How to complete this task - Up to and including the line that contains "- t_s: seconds", repeat each line of the data exactly, starting from the first.

Data to examine -
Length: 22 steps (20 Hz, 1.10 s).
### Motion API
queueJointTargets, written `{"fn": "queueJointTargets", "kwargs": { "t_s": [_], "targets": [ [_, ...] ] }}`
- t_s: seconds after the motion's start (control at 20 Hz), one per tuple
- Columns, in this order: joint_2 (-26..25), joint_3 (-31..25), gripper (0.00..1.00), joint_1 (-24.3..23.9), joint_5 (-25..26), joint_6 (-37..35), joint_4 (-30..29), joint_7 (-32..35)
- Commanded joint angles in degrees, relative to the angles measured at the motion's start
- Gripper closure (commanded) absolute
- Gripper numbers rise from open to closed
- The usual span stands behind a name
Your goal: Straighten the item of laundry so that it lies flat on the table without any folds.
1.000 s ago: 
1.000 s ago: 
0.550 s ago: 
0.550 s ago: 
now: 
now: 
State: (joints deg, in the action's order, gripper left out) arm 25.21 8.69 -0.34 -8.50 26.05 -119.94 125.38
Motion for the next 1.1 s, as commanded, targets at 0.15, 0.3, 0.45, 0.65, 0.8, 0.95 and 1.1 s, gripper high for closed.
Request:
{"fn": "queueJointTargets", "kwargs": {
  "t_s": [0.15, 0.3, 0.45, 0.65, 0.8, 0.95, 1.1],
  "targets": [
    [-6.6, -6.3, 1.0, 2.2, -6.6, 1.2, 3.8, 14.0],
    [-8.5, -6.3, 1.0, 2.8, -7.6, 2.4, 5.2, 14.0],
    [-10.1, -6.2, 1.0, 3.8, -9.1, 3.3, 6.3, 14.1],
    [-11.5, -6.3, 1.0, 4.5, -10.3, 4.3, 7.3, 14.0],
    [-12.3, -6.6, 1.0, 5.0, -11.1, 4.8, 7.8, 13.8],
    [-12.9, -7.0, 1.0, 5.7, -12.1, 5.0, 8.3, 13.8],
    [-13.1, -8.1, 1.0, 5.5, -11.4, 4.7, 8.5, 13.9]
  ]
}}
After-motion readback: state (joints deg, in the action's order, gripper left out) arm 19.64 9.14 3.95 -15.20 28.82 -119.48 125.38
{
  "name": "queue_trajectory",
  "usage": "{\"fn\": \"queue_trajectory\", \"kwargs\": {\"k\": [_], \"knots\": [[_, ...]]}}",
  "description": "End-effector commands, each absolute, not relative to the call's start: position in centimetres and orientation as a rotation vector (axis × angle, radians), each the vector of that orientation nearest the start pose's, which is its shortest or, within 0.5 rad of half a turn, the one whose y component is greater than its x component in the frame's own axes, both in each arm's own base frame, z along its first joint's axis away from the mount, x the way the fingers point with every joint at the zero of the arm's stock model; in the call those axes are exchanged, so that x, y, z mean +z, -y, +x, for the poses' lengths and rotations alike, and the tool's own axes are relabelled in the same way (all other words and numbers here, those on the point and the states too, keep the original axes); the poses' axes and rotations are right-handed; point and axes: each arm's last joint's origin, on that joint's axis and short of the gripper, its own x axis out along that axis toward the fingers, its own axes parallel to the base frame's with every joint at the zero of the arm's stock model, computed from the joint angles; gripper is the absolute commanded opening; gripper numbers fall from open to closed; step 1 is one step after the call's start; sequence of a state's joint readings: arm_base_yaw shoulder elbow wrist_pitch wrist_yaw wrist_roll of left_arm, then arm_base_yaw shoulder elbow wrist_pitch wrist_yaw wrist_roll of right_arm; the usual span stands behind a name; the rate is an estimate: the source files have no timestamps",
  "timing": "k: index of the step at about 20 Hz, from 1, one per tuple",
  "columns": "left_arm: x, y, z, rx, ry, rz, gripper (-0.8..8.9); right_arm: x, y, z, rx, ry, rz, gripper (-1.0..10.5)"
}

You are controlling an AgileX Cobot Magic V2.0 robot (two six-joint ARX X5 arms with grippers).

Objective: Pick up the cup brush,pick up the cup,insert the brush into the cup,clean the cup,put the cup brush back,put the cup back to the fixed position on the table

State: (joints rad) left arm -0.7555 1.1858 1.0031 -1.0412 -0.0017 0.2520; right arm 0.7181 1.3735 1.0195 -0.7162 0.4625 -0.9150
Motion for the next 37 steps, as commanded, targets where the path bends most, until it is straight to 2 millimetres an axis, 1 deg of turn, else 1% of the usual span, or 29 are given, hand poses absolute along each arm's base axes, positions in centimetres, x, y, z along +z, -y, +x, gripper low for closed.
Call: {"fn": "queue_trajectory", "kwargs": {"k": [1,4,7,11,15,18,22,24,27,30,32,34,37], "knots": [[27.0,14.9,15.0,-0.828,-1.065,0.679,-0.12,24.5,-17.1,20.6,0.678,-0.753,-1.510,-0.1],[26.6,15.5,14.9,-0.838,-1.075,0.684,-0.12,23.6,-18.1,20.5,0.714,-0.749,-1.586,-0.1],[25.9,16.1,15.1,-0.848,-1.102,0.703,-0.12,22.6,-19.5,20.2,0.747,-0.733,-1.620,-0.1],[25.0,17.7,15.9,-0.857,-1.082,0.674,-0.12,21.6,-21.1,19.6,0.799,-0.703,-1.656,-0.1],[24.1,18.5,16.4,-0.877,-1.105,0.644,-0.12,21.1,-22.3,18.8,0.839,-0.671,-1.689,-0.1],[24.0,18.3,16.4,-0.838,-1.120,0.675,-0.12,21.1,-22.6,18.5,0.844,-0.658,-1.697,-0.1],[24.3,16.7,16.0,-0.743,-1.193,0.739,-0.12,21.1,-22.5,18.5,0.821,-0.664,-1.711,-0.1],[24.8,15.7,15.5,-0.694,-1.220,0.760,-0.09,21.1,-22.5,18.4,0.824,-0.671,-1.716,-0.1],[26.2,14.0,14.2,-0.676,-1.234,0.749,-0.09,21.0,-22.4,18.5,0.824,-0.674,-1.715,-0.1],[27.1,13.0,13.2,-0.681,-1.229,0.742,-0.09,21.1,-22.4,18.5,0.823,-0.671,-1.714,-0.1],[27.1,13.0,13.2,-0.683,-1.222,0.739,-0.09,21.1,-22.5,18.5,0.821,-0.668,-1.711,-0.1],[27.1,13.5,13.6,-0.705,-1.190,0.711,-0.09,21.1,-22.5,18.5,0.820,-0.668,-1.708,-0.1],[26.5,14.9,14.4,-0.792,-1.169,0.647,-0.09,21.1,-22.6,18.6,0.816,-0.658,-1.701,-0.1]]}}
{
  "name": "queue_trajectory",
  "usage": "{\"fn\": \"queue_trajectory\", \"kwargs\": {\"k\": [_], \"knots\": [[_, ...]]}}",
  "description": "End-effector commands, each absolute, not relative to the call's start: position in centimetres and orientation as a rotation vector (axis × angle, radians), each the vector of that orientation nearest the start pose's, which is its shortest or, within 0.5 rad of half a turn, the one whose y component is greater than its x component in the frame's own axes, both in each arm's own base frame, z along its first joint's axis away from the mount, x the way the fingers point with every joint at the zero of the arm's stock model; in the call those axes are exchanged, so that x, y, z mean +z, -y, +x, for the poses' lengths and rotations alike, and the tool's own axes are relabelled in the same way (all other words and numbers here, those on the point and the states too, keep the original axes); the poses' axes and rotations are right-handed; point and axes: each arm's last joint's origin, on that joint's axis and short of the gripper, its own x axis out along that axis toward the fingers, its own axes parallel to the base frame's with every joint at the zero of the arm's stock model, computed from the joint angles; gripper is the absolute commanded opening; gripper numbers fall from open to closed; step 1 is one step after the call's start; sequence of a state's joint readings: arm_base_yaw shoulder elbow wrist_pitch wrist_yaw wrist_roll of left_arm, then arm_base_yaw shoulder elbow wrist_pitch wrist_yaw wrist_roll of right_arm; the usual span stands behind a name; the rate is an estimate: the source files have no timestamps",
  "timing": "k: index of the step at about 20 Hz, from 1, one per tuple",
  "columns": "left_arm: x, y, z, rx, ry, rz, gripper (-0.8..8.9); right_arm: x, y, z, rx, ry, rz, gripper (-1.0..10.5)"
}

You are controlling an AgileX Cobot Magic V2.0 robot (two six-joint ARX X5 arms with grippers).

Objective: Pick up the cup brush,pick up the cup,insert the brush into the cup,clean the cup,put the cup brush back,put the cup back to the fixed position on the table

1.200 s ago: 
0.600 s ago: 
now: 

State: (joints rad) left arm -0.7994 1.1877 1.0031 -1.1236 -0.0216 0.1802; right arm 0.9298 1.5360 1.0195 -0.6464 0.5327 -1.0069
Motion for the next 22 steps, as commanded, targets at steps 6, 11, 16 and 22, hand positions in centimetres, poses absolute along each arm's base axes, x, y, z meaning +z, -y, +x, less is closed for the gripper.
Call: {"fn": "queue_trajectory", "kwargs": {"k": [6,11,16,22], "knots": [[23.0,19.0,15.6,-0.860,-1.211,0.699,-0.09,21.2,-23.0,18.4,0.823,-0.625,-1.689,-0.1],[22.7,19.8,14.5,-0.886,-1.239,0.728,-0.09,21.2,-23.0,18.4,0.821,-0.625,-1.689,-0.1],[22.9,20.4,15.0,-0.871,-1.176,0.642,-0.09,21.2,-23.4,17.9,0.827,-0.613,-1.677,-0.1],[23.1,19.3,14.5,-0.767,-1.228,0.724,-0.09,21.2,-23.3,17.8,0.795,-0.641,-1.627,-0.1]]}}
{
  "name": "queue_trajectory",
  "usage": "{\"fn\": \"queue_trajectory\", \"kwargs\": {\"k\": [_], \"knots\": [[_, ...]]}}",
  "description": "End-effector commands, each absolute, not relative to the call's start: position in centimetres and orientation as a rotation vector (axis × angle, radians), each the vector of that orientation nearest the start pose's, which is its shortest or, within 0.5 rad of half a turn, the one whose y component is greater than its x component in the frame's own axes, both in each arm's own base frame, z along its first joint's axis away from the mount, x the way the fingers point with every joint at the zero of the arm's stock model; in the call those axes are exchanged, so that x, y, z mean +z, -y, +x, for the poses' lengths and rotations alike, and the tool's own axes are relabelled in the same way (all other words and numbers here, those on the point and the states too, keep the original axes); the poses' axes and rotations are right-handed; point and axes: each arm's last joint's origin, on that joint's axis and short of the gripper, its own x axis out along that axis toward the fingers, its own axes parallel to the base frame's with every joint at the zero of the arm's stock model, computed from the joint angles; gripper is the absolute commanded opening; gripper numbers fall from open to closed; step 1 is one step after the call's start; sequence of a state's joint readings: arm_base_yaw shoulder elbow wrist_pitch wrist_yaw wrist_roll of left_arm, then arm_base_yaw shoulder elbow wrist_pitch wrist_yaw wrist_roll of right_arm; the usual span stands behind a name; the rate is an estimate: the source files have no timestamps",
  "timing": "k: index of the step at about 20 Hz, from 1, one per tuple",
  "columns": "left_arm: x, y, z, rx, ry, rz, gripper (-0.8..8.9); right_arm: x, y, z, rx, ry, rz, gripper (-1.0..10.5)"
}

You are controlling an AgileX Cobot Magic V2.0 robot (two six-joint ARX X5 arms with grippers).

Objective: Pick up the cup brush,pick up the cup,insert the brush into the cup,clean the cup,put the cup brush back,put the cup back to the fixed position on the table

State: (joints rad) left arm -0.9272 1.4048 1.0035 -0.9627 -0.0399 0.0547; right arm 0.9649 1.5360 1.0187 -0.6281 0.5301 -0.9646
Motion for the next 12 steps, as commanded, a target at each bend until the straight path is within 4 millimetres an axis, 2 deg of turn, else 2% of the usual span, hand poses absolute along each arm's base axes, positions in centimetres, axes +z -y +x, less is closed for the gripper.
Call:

Solution for this exercise -
Length: 22 steps (20 Hz, 1.10 s).
### Motion API
queueJointTargets, written `{"fn": "queueJointTargets", "kwargs": { "t_s": [_], "targets": [ [_, ...] ] }}`
- t_s: seconds after the motion's start (control at 20 Hz), one per tuple

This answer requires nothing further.